Southeast Asia defies pessimists as openness proves key to trade resilience
Southeast Asia’s export-driven economies have proven far more resilient to global trade upheaval than widely assumed, with economic openness emerging as the foundation of their success, according to a new Lowy Institute Analysis.
The research paper, Navigating the storm: Southeast Asia and the global trade shocks by Roland Rajah, Ahmed Albayrak and Robert Walker, analyses how the region has navigated two simultaneous economic challenges: The United States’ punitive tariffs targeting ASEAN nations, imposed by President Donald Trump, and China’s surging exports, dubbed the “second China shock”.

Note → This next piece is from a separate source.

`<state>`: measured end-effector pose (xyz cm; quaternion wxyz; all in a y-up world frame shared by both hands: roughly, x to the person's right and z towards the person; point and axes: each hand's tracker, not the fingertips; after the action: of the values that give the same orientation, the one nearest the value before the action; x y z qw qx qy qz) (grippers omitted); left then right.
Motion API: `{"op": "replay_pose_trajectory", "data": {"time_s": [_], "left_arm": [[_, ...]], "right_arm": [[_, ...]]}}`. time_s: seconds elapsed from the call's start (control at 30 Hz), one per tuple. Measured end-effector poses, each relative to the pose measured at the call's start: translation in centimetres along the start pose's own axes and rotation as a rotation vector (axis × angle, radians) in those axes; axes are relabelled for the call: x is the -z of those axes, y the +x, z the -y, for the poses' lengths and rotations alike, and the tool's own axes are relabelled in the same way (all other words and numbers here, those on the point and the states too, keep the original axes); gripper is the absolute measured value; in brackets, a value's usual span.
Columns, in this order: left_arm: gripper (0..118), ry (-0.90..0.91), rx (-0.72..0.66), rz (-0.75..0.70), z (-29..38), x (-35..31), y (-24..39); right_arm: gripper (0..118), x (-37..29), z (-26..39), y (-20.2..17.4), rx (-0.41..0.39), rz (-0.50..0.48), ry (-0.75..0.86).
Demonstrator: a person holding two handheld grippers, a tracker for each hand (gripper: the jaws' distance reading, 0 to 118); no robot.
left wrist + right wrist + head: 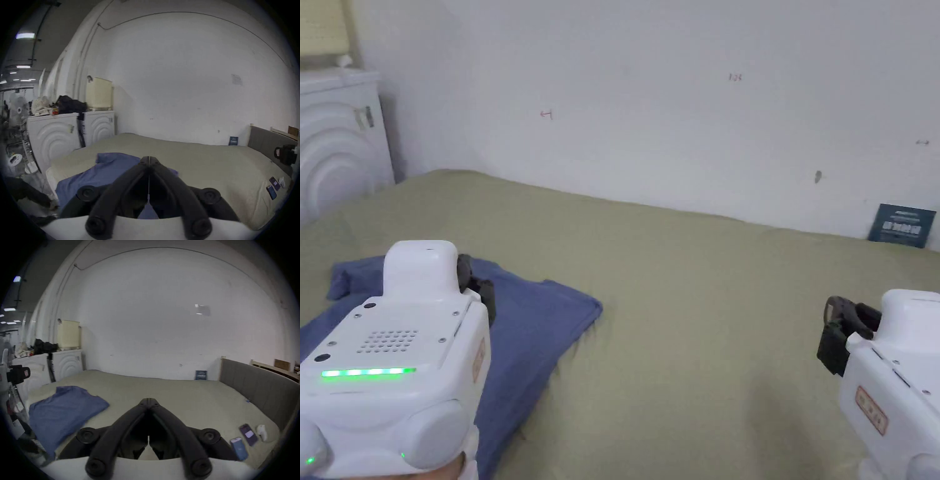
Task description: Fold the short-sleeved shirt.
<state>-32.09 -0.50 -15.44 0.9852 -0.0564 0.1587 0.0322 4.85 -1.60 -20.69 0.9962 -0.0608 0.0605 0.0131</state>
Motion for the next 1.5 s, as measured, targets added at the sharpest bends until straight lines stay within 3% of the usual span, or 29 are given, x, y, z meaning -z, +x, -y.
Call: {"op": "replay_pose_trajectory", "data": {"time_s": [0.27, 0.47, 0.53, 0.57, 0.6, 0.63, 0.67, 0.73, 0.9, 1.07, 1.2, 1.33, 1.37, 1.4, 1.43, 1.5], "left_arm": [[1, -0.061, 0.021, -0.262, 0.9, -5.8, -10.8], [1, -0.153, -0.017, -0.271, 2.6, -4.8, -14.0], [16, -0.197, -0.035, -0.207, 2.6, -2.6, -14.0], [36, -0.219, -0.047, -0.167, 2.6, -1.2, -13.8], [73, -0.236, -0.052, -0.133, 2.5, 1.0, -13.7], [98, -0.251, -0.062, -0.076, 2.5, 2.9, -13.6], [116, -0.274, -0.085, -0.006, 2.6, 6.2, -13.4], [118, -0.309, -0.109, 0.121, 2.4, 11.5, -12.9], [118, -0.606, -0.025, 0.312, 2.3, 26.1, -8.6], [118, -0.936, 0.107, 0.308, 7.0, 35.0, -4.4], [118, -1.038, 0.079, 0.245, 11.9, 36.8, -3.0], [109, -1.172, 0.039, 0.149, 15.0, 36.8, -3.1], [98, -1.177, 0.044, 0.12, 15.4, 36.2, -3.1], [75, -1.085, 0.158, 0.034, 14.9, 35.7, -3.3], [63, -1.052, 0.156, 0.078, 14.4, 35.3, -3.4], [0, -1.066, 0.069, 0.178, 13.5, 34.9, -3.6]], "right_arm": [[0, 4.0, 1.1, -12.5, -0.007, -0.337, -0.048], [0, 5.7, 2.0, -15.3, -0.029, -0.404, -0.071], [0, 6.5, 2.3, -14.3, -0.031, -0.408, -0.079], [0, 6.9, 2.5, -13.6, -0.034, -0.408, -0.083], [0, 7.3, 2.6, -12.8, -0.048, -0.395, -0.095], [0, 7.5, 2.7, -12.0, -0.063, -0.38, -0.106], [0, 8.0, 3.0, -10.4, -0.077, -0.361, -0.112], [0, 8.5, 3.3, -8.2, -0.091, -0.337, -0.121], [0, 9.6, 4.2, -2.5, -0.143, -0.227, -0.188], [0, 9.6, 6.2, 1.8, -0.089, -0.127, -0.3], [0, 9.3, 7.8, 3.5, -0.06, -0.094, -0.344], [0, 9.8, 8.8, 4.1, -0.043, -0.09, -0.357], [0, 9.8, 8.8, 4.1, -0.041, -0.087, -0.359], [0, 9.8, 8.8, 4.1, -0.037, -0.085, -0.357], [0, 9.8, 8.8, 4.1, -0.031, -0.087, -0.353], [0, 9.6, 8.7, 4.3, -0.031, -0.085, -0.34]]}}
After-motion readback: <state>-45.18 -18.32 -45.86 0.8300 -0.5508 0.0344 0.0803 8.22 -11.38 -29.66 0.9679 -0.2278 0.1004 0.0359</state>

The research challenges suggestions that Southeast Asia would be unable to cope with tariffs and “swamped” by cheap Chinese goods. Instead, its exports have boomed, and the region finds itself at the centre of international efforts to deepen rules-based trade.
“The region’s competitiveness and openness have been key to that resilience,” the authors argue. “Southeast Asia should double down on this — diversifying and deepening its partnerships, supporting rules-based trade, and undertaking complementary structural reforms at home to boost its own competitiveness and productivity.”
The paper acknowledges significant challenges, including stagnating exports to China, acute pain in some import-competing industries, and high uncertainty about the United States’ future trade policy. “Nonetheless,” argue the authors, “the lesson so far is that Southeast Asia is better positioned to navigate the current trade shocks than commonly assumed.”
KEY FINDINGS
- Southeast Asia’s export-orientated economies have so far proven highly resilient to the global trade shocks of punitive US tariffs and China’s surging exports.
- The region is capturing shifting global supply chains and leveraging growth-enhancing Chinese imports and capital inflows while nonetheless avoiding excessive dependence.
- Southeast Asia is under pressure but also proving it retains considerable capacity to navigate today’s trade and geoeconomic turbulence while continuing to prosper.